Second, while the budget lists a myriad of measures to support deployment of renewables and increased energy efficiency, for the majority of those measures, any spending is defrayed over the next several elections. There has been almost zero allocated for it this year. The release of federal money supporting provincial and territorial initiatives under the bilateral agreements on green infrastructure and the low carbon economy fund are similarly postponed.
Why not restore the ecoENERGY retrofit program, as my colleague mentioned, to match provincial and municipal programs that would help reduce energy costs for small to medium-sized businesses, and help reduce the concern with the coming carbon tax?
It is also time to follow the United Kingdom model and infuse accountability into the climate program. As our party has been recommending since I was elected eight years ago, it is important to enact binding reduction targets and establish an independent commission to advise, monitor, and report.

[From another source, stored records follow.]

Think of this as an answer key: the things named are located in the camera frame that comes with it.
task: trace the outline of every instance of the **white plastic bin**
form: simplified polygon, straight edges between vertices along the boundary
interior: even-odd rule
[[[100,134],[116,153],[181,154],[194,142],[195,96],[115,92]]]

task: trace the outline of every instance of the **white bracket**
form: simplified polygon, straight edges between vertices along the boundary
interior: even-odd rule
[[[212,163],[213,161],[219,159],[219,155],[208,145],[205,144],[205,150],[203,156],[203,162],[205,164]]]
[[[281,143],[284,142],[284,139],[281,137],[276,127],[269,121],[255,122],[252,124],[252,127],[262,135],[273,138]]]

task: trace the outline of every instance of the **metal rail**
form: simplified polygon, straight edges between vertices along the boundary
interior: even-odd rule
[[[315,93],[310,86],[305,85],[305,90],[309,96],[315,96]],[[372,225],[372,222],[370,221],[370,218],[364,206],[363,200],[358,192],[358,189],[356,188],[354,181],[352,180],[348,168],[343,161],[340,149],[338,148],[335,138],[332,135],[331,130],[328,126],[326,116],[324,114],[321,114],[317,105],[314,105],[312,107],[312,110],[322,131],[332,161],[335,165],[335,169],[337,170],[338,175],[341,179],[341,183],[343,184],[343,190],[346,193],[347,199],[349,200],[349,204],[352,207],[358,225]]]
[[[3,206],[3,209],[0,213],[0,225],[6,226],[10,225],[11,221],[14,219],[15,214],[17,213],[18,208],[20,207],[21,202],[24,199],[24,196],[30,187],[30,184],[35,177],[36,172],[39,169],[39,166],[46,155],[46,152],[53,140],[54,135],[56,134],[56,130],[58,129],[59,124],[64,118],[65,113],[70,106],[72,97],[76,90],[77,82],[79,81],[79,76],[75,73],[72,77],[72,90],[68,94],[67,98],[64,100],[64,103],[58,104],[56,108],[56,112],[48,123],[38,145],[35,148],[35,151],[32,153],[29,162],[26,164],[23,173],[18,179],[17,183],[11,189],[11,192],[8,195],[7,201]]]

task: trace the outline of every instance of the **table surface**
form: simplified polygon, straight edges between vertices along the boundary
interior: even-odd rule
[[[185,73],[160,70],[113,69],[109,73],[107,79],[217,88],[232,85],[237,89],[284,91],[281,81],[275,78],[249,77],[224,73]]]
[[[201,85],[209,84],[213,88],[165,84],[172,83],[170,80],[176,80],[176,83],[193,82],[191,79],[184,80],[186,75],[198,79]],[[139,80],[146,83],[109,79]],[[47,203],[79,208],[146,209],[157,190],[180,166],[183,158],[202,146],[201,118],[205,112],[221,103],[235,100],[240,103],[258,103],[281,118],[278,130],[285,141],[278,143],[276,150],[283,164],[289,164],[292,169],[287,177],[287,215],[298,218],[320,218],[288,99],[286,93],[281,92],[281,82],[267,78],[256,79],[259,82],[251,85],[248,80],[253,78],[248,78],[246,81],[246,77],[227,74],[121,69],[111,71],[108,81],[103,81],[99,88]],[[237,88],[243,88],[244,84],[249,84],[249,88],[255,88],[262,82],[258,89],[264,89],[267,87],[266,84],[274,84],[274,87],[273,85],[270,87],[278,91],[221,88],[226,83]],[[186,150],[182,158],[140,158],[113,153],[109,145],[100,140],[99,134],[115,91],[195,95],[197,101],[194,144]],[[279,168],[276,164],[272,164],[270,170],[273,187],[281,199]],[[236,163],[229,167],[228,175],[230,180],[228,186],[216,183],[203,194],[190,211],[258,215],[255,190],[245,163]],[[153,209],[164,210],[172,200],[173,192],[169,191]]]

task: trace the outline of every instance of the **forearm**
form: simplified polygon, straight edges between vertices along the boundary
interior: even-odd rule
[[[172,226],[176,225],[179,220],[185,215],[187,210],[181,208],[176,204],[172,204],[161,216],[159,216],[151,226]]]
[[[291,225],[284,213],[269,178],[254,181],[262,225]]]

The problem is that there is a list of initiatives that various ministers wander out to the public and industry to talk about, but there is no certainty of what they are moving forward on. The first glimpse that they might go forward with programs is that we saw this listing in the budget documents. However, when one turns to look at the budget document, one sees that in fact zero dollars are allocated this year. That includes programs to help isolated and northern communities get off diesel. That would be beneficial both to the health of the community and to reducing greenhouse gases. That is one small measure that is regrettably again delayed.
It is very important that we get off this rant about the carbon tax and instead come together to put pressure on the Liberal government for an extensive, encompassing program to meet not only its meagre targets, but targets it should be meeting for a fair contribution to the world reduction in greenhouse gases and its Paris targets.
It is not enough to send the Minister of Environment and Climate Change around the world. She spends a lot of time meeting with members from the European Union and so forth. It is time for her to come home and start implementing some of these measures that will benefit Canadians, reduce their costs for energy, and move us toward a cleaner energy economy.